What to work on ▸
Give only the number of lines in the following entries where "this" appears.

+++ Stored data

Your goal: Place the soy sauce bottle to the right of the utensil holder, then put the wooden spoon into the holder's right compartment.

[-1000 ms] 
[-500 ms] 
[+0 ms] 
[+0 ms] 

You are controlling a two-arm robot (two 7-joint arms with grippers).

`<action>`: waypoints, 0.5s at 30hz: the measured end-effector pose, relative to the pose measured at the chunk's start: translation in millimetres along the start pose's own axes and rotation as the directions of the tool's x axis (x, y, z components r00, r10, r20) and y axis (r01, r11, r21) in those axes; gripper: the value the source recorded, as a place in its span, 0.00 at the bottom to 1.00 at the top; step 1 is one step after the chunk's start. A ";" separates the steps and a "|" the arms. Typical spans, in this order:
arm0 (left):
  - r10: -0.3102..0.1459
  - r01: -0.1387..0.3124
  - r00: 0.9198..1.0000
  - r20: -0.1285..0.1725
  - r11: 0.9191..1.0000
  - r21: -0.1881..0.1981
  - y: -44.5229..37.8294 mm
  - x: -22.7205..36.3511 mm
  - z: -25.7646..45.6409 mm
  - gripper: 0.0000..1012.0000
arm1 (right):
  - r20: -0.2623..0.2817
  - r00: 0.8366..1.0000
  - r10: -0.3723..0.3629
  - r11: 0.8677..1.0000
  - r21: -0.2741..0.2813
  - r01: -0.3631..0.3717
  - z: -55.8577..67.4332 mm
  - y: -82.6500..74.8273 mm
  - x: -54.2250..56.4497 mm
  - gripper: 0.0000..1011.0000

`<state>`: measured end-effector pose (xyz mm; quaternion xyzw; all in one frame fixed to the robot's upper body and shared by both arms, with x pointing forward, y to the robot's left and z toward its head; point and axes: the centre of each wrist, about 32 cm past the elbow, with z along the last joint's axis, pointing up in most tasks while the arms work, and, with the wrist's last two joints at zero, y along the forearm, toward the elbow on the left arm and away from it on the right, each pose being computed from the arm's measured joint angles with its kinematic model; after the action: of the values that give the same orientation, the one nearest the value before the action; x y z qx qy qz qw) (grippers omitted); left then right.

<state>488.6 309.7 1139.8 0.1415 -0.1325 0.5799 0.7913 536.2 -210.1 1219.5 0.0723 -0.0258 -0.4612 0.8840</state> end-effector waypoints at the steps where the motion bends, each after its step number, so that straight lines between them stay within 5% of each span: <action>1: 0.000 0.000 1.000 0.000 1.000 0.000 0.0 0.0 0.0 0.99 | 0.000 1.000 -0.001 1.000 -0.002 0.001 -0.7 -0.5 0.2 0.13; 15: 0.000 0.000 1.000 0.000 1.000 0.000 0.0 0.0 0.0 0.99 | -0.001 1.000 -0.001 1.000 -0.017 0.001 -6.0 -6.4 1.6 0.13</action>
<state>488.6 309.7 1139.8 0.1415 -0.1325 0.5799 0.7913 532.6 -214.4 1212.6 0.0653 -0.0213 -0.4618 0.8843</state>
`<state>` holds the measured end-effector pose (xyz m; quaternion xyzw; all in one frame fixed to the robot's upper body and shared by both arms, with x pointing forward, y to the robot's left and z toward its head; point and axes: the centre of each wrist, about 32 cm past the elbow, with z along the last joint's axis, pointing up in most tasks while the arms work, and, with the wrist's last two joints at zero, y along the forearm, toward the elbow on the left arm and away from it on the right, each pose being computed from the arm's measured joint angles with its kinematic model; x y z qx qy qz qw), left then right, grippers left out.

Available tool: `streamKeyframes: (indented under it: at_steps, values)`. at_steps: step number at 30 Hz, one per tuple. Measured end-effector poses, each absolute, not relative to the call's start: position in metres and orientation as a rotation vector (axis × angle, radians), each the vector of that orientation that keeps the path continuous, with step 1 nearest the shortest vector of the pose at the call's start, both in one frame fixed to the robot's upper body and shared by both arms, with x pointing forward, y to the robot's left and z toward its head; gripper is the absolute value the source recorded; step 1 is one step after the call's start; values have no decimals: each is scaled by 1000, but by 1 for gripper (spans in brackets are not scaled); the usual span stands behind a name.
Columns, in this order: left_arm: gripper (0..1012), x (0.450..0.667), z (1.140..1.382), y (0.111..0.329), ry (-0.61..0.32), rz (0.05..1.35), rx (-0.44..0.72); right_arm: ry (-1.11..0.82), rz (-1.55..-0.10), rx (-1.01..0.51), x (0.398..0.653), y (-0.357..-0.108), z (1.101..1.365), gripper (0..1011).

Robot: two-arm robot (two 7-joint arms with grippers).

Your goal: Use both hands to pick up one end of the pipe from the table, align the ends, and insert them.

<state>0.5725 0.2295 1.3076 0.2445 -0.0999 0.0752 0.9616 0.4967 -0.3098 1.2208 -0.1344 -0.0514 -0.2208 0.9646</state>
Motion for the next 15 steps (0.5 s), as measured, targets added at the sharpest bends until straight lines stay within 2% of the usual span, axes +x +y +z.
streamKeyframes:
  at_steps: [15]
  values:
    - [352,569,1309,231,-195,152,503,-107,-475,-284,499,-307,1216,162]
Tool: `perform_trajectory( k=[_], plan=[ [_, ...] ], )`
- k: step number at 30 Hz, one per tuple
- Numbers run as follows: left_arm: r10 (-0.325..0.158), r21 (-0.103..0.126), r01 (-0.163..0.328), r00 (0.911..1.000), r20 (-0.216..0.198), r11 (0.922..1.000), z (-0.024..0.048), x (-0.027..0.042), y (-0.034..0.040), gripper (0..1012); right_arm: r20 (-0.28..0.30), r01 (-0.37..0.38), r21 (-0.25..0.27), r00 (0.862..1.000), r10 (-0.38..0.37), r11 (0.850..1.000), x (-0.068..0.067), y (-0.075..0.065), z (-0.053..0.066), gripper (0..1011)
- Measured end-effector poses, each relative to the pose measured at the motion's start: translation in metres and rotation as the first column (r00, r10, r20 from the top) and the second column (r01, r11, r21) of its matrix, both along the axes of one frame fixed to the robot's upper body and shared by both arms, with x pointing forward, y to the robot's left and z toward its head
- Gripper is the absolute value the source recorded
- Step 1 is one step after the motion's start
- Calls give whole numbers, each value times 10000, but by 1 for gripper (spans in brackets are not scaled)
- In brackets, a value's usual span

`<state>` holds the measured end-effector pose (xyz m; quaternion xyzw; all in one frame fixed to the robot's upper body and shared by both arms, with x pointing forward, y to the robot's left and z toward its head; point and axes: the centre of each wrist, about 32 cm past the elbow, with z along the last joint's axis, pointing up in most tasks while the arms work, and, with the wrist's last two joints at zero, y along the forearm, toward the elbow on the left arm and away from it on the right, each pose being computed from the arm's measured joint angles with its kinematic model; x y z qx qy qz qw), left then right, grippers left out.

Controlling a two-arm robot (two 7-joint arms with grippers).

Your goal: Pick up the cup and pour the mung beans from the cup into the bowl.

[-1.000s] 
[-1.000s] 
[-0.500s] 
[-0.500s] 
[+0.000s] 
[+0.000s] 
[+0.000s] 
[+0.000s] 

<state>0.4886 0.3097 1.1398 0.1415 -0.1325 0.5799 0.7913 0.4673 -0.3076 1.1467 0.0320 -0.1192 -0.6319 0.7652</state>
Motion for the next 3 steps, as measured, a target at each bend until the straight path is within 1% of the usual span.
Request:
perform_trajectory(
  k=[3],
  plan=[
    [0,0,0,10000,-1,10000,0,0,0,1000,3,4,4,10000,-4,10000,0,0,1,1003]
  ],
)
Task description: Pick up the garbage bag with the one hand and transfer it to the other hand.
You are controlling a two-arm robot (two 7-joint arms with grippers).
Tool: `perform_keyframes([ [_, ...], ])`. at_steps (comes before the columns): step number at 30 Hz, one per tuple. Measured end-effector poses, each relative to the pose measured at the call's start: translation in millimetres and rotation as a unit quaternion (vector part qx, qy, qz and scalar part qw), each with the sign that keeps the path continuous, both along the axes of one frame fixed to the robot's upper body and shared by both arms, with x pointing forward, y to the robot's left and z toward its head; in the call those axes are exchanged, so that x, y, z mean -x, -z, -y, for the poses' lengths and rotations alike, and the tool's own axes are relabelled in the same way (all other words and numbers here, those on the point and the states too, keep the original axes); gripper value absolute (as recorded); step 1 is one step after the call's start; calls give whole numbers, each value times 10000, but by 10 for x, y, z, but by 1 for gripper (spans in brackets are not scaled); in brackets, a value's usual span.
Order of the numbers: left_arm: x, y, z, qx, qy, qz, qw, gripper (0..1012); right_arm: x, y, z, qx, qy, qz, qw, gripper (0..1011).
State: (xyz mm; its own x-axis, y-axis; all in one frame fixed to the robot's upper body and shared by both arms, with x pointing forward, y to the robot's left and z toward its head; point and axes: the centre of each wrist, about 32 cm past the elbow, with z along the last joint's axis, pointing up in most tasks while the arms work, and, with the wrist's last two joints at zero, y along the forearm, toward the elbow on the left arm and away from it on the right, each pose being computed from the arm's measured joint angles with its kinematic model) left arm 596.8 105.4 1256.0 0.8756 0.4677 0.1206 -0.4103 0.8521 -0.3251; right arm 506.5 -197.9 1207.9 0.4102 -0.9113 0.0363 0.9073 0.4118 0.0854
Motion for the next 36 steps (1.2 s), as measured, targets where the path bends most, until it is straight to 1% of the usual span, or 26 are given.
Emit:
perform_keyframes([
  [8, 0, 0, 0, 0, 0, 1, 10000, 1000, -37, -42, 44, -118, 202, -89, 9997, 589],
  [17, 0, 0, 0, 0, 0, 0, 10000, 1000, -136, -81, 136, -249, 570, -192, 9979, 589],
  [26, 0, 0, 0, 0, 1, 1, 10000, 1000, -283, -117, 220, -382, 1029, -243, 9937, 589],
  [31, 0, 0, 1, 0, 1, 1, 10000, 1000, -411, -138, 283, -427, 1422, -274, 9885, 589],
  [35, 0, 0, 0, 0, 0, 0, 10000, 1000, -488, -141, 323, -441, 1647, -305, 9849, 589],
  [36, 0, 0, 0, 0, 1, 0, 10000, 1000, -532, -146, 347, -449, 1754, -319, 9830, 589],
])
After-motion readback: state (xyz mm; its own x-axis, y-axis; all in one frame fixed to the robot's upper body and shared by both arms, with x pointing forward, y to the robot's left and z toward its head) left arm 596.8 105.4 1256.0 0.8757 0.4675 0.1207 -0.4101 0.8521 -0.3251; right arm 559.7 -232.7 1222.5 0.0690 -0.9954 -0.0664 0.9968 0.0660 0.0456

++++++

Response area ▸
2